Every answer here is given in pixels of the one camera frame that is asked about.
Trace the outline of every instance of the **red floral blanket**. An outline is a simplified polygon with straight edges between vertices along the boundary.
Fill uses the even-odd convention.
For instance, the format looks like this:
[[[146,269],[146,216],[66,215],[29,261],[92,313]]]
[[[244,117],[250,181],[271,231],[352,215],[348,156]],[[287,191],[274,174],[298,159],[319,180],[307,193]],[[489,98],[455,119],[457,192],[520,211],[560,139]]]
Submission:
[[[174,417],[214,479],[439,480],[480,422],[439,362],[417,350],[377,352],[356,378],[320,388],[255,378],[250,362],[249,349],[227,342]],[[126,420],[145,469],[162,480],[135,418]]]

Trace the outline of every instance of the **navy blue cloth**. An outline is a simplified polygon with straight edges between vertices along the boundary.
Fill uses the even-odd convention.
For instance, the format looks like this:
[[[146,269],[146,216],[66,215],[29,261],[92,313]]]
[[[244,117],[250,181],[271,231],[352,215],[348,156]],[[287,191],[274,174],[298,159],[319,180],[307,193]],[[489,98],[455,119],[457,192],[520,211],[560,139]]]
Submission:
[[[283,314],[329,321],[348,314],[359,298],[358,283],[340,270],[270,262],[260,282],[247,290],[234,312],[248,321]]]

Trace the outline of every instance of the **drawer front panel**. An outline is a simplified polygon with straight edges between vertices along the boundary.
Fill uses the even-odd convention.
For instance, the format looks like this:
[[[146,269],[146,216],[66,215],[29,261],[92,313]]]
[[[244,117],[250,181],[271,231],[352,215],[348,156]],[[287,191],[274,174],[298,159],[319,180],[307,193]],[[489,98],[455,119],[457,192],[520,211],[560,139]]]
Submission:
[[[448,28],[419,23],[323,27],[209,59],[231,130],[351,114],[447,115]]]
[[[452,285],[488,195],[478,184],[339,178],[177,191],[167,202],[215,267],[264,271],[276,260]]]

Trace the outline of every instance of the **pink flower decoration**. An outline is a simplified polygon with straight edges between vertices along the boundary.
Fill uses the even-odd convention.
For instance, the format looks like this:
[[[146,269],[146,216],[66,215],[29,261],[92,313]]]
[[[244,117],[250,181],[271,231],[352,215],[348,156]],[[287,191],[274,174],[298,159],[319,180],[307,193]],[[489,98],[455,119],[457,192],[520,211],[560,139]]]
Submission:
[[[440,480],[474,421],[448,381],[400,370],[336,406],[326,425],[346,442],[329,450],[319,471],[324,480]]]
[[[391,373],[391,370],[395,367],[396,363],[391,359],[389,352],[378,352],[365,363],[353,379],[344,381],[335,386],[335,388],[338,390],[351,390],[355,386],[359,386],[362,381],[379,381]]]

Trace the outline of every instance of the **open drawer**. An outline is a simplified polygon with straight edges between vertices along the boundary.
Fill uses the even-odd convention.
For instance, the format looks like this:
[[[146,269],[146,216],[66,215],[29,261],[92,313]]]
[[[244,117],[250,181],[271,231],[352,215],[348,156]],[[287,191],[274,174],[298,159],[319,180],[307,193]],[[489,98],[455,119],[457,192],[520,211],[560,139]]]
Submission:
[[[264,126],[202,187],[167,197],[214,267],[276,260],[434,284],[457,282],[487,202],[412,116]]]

-------------------------

■ Problem to work on
Write the entries out again verbatim, every one of them.

■ Your solution
Every answer here is given in pixels of the one camera frame that is asked about.
Trace the outline of every instance of the **red floral blanket**. An outline is a simplified polygon with straight edges between vertices along the boundary.
Fill uses the even-odd convention.
For instance, the format looks like this:
[[[146,269],[146,216],[66,215],[29,261],[92,313]]]
[[[244,117],[250,181],[271,231],[352,215],[348,156]],[[287,191],[274,174],[298,159],[319,180],[307,193]],[[489,98],[455,119],[457,192],[520,211],[560,139]]]
Submission:
[[[174,417],[214,479],[439,480],[480,422],[439,362],[417,350],[377,352],[356,378],[320,388],[255,378],[250,362],[249,349],[227,342]],[[126,420],[145,469],[162,480],[135,418]]]

Trace the outline of every instance of the **navy blue cloth**. An outline is a simplified polygon with straight edges between vertices along the boundary.
Fill uses the even-odd convention.
For instance, the format looks like this:
[[[146,269],[146,216],[66,215],[29,261],[92,313]]]
[[[244,117],[250,181],[271,231],[352,215],[348,156]],[[287,191],[274,174],[298,159],[319,180],[307,193]],[[489,98],[455,119],[457,192],[520,211],[560,139]]]
Submission:
[[[283,314],[329,321],[348,314],[359,298],[358,283],[340,270],[270,262],[260,282],[247,290],[234,312],[248,321]]]

Trace the outline of every instance of the **drawer front panel**. An outline is a simplified polygon with straight edges between vertices along the boundary.
Fill uses the even-odd convention.
For instance, the format looks like this:
[[[146,269],[146,216],[66,215],[29,261],[92,313]]]
[[[244,117],[250,181],[271,231],[352,215],[348,156]],[[287,191],[274,174],[298,159],[319,180],[307,193]],[[489,98],[455,119],[457,192],[520,211],[560,139]]]
Submission:
[[[448,28],[419,23],[323,27],[209,59],[231,130],[351,114],[447,115]]]
[[[452,285],[488,195],[478,184],[339,178],[177,191],[167,202],[215,267],[264,271],[276,260]]]

Trace the outline of every instance of the **pink flower decoration**. An outline is a simplified polygon with straight edges between vertices along the boundary.
Fill uses the even-odd convention.
For instance, the format looks like this:
[[[146,269],[146,216],[66,215],[29,261],[92,313]]]
[[[244,117],[250,181],[271,231],[352,215],[348,156]],[[287,191],[274,174],[298,159],[319,180],[307,193]],[[489,98],[455,119],[457,192],[520,211],[560,139]]]
Submission:
[[[440,480],[474,421],[448,381],[400,370],[336,406],[326,425],[346,442],[329,450],[319,471],[324,480]]]
[[[391,373],[391,370],[395,367],[396,363],[391,359],[389,352],[378,352],[365,363],[353,379],[344,381],[335,386],[335,388],[338,390],[351,390],[355,386],[359,386],[362,381],[379,381]]]

Trace the outline of every instance of the **open drawer**. An outline is a simplified polygon with straight edges between vertices along the boundary.
Fill uses the even-odd convention.
For instance, the format looks like this:
[[[146,269],[146,216],[66,215],[29,261],[92,313]]]
[[[244,117],[250,181],[271,231],[352,215],[348,156]],[[287,191],[274,174],[298,159],[319,180],[307,193]],[[489,98],[455,119],[457,192],[520,211],[560,139]]]
Submission:
[[[264,126],[202,187],[167,197],[214,267],[276,260],[434,284],[457,282],[487,202],[412,116]]]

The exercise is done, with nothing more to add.